Polars is faster than those two once you get to less than a few GB, but beyond that you're better off with DuckDB or DataFusion.

I would love for this to improve in Polars, and I'm sure it will!

ritchie46 · 2024-08-29T16:58:33 1724950713

Do you mean segfault or OOM? I am not aware of Polars segfaulting on high memory pressure.

If it does segfault, would you mind opening an issue?

Some context; Polars is building a new streaming engine that will eventually be ready to run the whole Polars API (Also the hard stuff) in a streaming fashion. We expect the initial release end of this year/early next year.

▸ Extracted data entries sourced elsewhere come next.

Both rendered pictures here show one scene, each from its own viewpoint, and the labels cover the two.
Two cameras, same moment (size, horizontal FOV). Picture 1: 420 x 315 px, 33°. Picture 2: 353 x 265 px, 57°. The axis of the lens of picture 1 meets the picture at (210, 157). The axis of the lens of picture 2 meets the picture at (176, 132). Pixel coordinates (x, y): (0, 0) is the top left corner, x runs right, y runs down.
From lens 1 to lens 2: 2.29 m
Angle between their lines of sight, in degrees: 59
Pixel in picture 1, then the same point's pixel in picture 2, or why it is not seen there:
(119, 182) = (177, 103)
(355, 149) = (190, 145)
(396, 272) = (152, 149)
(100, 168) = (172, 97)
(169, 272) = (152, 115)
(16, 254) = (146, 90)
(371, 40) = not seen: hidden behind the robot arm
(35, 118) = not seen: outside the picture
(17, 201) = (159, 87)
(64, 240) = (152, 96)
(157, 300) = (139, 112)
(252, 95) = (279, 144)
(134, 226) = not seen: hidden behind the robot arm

Our in-memory engine isn't designed for out-of-core processing and thus if you benchmark it on restricted RAM, it will perform poorly as data is swapped or you go OOM. If you have a machine with enough RAM, Polars is very competitive in performance. And in our experience it is tough to beat in time-series/window functions.

cpcloud · 2024-08-29T17:10:11 1724951411

Segmentation violations are often the result of different underlying problems, one of which can be running out of memory.

We (the Ibis team) have opened related issues and the usual response is to not use streaming until it's ready, or to fix the problem if it can be fixed.

Not sure what else there is to do, seems like things are working as expected/intended for the moment!

We'll definitely be the first to try out any improvements to the streaming engine.

ritchie46 · 2024-08-29T17:34:55 1724952895

They have different implications for us. An abort due to an OOM isn't a bug in our program, as SEGFAULT is a serious bug we want to fix.

ledauphin · 2024-08-30T03:20:57 1724988057

when you say "our in-memory engine", are you talking about dataframe or the lazyframe?

ritchie46 · 2024-08-30T05:42:27 1724996547

A DataFrame is our in memory table. A LazyFrame is a compute plan that can have DataFrames as source.

The engine is what executes our plans and materializes a result. This is plural as we are building a new one.

__mharrison__ · 2024-08-29T16:32:38 1724949158

My understanding is that the Polars team is working on a new streaming engine. It looks like you will get your wish.